DEV TEKSTİL GMYK toplantısı
Bir Kazım Doğan klasiği!
Antony Blinken'in Çin ziyareti
Emperyalist vahşetin ölüm bilançosu
Antony Blinken ne umuyor?
Rusya'da "isyan" ve olası sonuçları!
Paralı katil şirketler
Kopeng'da gizli toplantı
Ekonomik Forum!
Yunanistan'da yeni mülteci katliamı
Almanya demiryollarında süresiz grev kapıda
Dünyada grev ve eylemler
İsviçre'deki "Kadın grevi" üzerine
1. Avrupa Kadın Konferansı gerçekleşti
DGB MYK Haziran ayı toplantısı sonuçları
Bu sayının PDF formatını download etmek için tıklayın

 

 

Rusya’da “isyan” ve olası sonuçları!

A. Serhat

Rus ordusuna karşı ayaklanan paralı asker şirketi Wagner’in Moskova yolculuğu, tarafların anlaşması üzerine şirketinin sahibi Yevgeniy Prigojin’in çağrısıyla şimdilik sona erdi. Prigojin’in Belarus’a gideceği ve hakkında açılan davanın kapatılacağı bildirildi. Çatışma olmadan anlaşma sağlanması Putin için bir başarı olsa da bundan sonraki gelişmeler ve yaşanacaklar ise Rusya payına riskler barındırmaktadır.

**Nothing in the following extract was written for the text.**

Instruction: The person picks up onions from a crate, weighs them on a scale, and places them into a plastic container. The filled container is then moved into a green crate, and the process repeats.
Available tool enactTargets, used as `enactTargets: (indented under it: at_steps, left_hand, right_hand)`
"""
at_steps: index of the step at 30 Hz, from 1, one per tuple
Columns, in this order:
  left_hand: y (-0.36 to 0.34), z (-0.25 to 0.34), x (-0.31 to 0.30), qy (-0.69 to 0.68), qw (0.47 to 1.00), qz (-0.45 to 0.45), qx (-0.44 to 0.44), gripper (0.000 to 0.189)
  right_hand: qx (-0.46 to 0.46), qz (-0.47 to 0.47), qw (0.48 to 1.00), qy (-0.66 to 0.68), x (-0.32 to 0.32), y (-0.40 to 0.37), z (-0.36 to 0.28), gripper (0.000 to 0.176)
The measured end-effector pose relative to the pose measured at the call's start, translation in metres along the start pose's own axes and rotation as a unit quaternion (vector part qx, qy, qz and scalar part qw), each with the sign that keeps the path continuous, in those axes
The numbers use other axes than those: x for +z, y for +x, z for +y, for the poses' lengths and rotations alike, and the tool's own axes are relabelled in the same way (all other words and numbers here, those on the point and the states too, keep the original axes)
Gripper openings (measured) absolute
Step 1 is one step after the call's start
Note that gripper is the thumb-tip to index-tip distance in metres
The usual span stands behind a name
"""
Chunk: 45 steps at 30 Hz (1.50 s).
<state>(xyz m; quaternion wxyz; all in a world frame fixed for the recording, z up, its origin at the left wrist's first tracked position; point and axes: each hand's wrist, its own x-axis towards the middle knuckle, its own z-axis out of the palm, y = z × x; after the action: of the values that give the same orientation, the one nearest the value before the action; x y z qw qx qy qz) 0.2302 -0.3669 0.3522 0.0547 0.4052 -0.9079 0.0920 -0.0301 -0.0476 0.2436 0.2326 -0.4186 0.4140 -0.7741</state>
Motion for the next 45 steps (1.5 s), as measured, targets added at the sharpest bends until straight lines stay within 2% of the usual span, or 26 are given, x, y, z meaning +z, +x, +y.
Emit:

Rusya Milli Savunma Bakanlığı ile Prigojin arasındaki anlaşmazlığın kısa süreli bir askeri kalkışmaya dönüşmesi, Rusya’daki siyasi dengeleri etkileyecek ve geleceğe iz bırakacaktır. Putin Rusya’sının “gözbebeği” Wagner Grubu’nun bu ayaklanması belli sınırlarda tutularak sonlandırılmış olsa da gelişmelerin nereye evirileceğini ise hiç şüphesiz savaşın bundan sonraki seyri belirleyecektir. En nihayetinde ayaklanmanın temel nedeni de Rusya Milli Savunma Bakanlığı ile Wagner Grubu arasındaki güç savaşından kaynaklı görünüyor. Dokunulmazlık zırhıyla her türlü kötülüğü yapmakta sınır tanımayan kuralsız bu paramiliter güçleri bir parça kontrol altına alınmaya çalışıldığında neler yapabileceklerine de çarpıcı bir örnek teşkil etmektedir. Bir çırpıda Moskova önlerine askeri konvoylarını dizecek kadar pervasız ve kontrolsüz olduğu ve bu tür paramiliter güçler sahipleri tarafından ihtiyaç hasıl olduğunda “vatana ihanet” etmekle suçlanabilecekleri görüldü.

Ukrayna’da işledikleri savaş suçlarından bağımsız olarak (emperyalist Batılı güçlerin ve onların Ukrayna’nın başına musallat ettikleri kukla Zelenski iktidarının yaptıkları ve işledikleri savaş suçları göz önüne alındığında her ne kadar Wagner Grubu ve Prigojin kanatları kırılmış ‘melekler’ gibi görülse de bu onların suçlu olduğu gerçeğini zerre kadar değiştirmez). Wagner Grubu kurulduğu 2014 yılından bugüne dek emperyalist Rus dış politikasının askeri müdahale enstrümanı olarak kullanılmıştır. Suriye, Mali, Libya ve son olarak Ukrayna’daki müdahalelerinde Rusya’nın ordu eliyle yapmak istemedikleri işleri Wagner’e havale etmiştir.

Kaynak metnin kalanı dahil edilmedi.